As one of the 12 mega diverse countries, Mexico has a natural capital that places it as the fifth country in the world with the greatest biodiversity. Between 50 and 60 percent of the known species of Mexico are endemic to the country and it is an important center for the domestication and diversification of numerous crops, some of them of great global importance. Thus, it has more than 30 percent of the Biosphere Reserves in the region registered in the Intergovernmental Program "Man and the Biosphere", which, by the way, founded its basic guidelines based on the Mexican experience. Of the 7 UNESCO Geoparks in Latin America and the Caribbean, two of them are located in the country (Comarca Minera and Mixteca Alta).
Through the Communication and Information Sector, UNESCO develops projects aimed at promoting freedom of expression, media development, universal access to information and the safety of journalists. In 2019, Mexico hosted the regional celebration of the International Day to End Impunity for Crimes Against Journalists, and the Office developed a project to propose legislative improvements and public policies for the benefit of Community and Indigenous Radio stations and together with The Global Alliance for Media and Gender (GAMAG) promoted a Media Pact and Digital Platforms to eradicate violence against girls and women, among other projects.

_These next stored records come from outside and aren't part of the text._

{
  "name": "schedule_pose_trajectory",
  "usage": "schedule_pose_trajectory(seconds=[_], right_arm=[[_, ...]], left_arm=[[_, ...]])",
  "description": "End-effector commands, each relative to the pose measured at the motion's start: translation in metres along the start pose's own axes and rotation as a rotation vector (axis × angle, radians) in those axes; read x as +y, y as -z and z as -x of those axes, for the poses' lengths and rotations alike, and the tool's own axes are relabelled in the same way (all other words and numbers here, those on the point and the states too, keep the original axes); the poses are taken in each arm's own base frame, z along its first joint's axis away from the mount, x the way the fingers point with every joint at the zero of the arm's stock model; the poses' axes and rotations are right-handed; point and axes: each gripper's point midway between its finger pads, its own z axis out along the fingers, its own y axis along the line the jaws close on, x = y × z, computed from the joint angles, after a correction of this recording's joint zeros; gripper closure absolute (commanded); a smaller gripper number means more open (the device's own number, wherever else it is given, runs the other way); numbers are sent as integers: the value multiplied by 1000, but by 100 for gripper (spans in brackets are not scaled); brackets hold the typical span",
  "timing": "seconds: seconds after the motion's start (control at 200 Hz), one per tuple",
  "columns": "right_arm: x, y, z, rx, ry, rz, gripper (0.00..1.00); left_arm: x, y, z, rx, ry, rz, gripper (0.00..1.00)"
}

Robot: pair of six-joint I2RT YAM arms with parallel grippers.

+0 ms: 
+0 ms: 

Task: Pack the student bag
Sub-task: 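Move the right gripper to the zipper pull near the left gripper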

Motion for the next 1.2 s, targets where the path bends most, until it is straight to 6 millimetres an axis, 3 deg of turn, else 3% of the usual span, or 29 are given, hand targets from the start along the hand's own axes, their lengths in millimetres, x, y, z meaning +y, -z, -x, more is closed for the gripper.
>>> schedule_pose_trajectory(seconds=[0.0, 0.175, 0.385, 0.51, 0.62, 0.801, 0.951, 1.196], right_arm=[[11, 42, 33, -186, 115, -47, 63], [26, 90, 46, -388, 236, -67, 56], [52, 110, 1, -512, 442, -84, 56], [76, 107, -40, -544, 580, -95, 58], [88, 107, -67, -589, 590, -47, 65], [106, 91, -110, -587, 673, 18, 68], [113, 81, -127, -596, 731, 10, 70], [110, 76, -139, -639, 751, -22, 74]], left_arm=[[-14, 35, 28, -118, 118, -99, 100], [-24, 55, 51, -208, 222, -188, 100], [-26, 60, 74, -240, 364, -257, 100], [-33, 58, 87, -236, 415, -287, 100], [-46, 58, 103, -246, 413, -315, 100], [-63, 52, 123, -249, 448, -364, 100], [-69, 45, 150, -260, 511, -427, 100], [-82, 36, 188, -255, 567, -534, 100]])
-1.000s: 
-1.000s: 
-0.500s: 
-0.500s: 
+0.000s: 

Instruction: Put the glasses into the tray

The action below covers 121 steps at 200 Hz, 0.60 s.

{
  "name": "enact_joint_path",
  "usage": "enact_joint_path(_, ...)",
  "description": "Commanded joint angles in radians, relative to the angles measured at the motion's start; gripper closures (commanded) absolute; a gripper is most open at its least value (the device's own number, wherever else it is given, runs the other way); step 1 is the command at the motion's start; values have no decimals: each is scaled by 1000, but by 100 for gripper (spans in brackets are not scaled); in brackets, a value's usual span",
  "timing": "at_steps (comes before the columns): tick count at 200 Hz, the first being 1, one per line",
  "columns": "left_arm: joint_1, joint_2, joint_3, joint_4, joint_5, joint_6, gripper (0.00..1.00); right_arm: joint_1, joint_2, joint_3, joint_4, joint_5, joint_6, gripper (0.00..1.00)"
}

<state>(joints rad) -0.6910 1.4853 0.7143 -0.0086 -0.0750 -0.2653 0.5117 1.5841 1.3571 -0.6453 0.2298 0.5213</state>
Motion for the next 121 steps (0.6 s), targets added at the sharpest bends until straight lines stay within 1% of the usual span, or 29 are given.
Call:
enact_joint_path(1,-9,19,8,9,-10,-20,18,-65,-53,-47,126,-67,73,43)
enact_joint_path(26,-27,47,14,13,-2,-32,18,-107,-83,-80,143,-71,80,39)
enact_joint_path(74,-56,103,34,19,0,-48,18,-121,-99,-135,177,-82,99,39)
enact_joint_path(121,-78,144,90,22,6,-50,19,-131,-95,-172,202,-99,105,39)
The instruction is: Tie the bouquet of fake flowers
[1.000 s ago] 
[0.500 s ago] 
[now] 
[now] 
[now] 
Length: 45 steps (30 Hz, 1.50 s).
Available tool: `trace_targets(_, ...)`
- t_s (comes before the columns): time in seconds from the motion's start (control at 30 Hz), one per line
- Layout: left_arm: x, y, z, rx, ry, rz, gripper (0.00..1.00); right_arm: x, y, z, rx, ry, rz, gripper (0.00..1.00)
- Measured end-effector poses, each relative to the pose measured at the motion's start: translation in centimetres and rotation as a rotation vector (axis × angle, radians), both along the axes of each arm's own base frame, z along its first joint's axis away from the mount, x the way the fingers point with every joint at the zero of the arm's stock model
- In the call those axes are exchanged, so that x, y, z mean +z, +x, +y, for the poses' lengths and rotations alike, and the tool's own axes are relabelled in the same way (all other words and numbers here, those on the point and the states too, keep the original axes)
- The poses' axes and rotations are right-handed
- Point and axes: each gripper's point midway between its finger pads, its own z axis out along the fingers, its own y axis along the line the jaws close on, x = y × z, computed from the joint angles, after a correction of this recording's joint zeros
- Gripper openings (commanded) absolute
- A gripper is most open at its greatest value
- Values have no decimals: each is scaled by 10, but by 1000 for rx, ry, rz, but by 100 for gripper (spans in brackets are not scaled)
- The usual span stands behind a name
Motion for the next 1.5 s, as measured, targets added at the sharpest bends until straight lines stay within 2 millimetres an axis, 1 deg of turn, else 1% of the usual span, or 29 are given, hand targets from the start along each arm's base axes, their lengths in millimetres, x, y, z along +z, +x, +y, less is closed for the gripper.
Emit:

By the end of 2019 and the beginning of 2020 we celebrated a series of relevant events: the promulgation, by the United Nations General Assembly, of the International Decade of Indigenous Languages (2022-2032) and the celebration, in Mexico, of the first Event High Level "Building a Decade of Actions for Indigenous Languages" with a view to defining the Plan of Action for the Decade. This High Level Event produced the Declaration of Los Pinos.
Since 2019, the UNESCO Office in Mexico has strengthened its cooperation with the country through the signing of 27 Collaboration Agreements: 8 at the federal level, 5 at the state level, 4 at the municipal level, 2 with the private sector, 4 with networks of cities of cities or scientific organizations and 2 with other agencies of the United Nations System and 1 Pact with academia and the media.